Der Kreistag am 21. September hat bei Erscheinen dieser Zeitung bereits statt gefunden, jedoch bei Schreiben dieses Artikels noch nicht. Jedoch möchte ich es nicht versäumen, über die sogenannte Verkehrsleistungs- und Finanzierungsvereinbarung zwischen dem Landkreis Barnim und der Barnimer Busgesellschaft mbH zu informieren. Diese stand auf der Tagesordnung des Kreistages und hat eine besondere Stellung, weil der Vertrag über 10 Jahre laufen wird.
Die Abstimmung zu einer Vereinbarung mit diesem sperrigen Begriff bildet den Schlusspunkt eines Prozesses, der von der Aufstellung des Nahverkehrsplanes des Kreises, über die notwendige europaweite Ausschreibung der Leistungen bis hin zur Vergabe an die Barnimer Busgesellschaft führte. Denn mit der Entscheidung des Kreistages am 21. September wird die Barnimer Busgesellschaft weiterhin mit der Erbringung der Leistungen im Öffentlicher Personennahverkehr (ÖPNV) des Kreises vertraglich gebunden.
Damit ist gesichert, dass der ÖPNV auch künftig durch ein Unternehmen erbracht wird, welches sich im Besitz der öffentlichen Hand – nämlich des Landkreises Barnim – befindet. Eine Grundposition der LINKEN, dass Aufgaben der Daseinsfürsorge nicht privatisiert werden dürfen, ist damit auch weiter im Kreis umgesetzt.

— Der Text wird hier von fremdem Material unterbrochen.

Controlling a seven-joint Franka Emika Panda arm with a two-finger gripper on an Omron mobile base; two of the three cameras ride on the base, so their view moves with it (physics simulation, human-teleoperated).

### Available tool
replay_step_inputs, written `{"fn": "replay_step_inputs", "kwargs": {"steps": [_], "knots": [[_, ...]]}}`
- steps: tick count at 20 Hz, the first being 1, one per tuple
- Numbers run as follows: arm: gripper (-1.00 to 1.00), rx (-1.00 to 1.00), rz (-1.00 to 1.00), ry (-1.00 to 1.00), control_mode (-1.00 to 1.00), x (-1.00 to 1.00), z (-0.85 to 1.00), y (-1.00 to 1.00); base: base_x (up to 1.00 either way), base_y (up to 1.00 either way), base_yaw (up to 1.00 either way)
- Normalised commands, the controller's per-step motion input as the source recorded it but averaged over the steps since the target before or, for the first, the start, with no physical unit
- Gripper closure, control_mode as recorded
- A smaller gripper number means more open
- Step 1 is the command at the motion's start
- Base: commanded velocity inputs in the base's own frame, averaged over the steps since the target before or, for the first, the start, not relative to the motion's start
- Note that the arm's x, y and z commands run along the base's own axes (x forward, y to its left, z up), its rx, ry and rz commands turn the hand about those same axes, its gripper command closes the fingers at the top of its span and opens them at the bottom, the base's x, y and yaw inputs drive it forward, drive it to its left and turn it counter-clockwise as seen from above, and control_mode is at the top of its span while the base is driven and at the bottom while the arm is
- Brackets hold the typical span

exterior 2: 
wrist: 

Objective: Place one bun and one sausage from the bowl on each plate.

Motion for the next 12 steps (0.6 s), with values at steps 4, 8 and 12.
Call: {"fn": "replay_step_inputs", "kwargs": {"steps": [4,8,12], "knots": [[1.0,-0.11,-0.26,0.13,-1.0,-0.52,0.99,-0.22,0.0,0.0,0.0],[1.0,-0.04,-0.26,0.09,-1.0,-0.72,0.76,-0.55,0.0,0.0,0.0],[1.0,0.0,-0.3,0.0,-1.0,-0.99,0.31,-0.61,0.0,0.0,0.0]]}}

Neben den vom Land zur Verfügung gestellten Mitteln, bezuschusst der Kreis den ÖPNV mit weiteren 2,6 Millionen Euro.
Die Fraktion der LINKEN wird darüber hinaus im Rahmen der Haushaltssaufstellung für das Jahr 2017 weitere Mittel für den ÖPNV im Kreis beantragen.
Ebenfalls Gegenstand des Kreistages in September war die Beschlussfassung zum Abfallwirtschaftskonzept des Kreises. Mit Gründung der Barnimer Dienstleistungsgesellschaft im Jahre 2009 wurde auch hier eine Aufgabe der öffentlichen Daseinsfürsorge rekommunalisiert, das heißt zurück in Kreiseigentum überführt.
Das jetzt vorliegende Abfallwirtschaftskonzept ersetzt das Konzept von 2005. Grund für die Überarbeitung waren unter anderem geänderte gesetzliche Rahmenbedingungen, dabei insbesondere die Verpflichtung zur getrennten Erfassung von Bioabfällen aus Privathaushalten.
Dazu wird seit diesem Jahr in einem Pilotprojekt in der Gemeinde Wandlitz getestet, wie eine solche Entsorgung angenommen wird und umgesetzt werden kann. Der Kreis wird auch bei einer Ausweitung auf das gesamte Kreisgebiet in dieser Beziehung auf Freiwilligkeit setzen.Eine Erhöhung der Gebühren ist mit diesem Konzept nicht vorgesehen.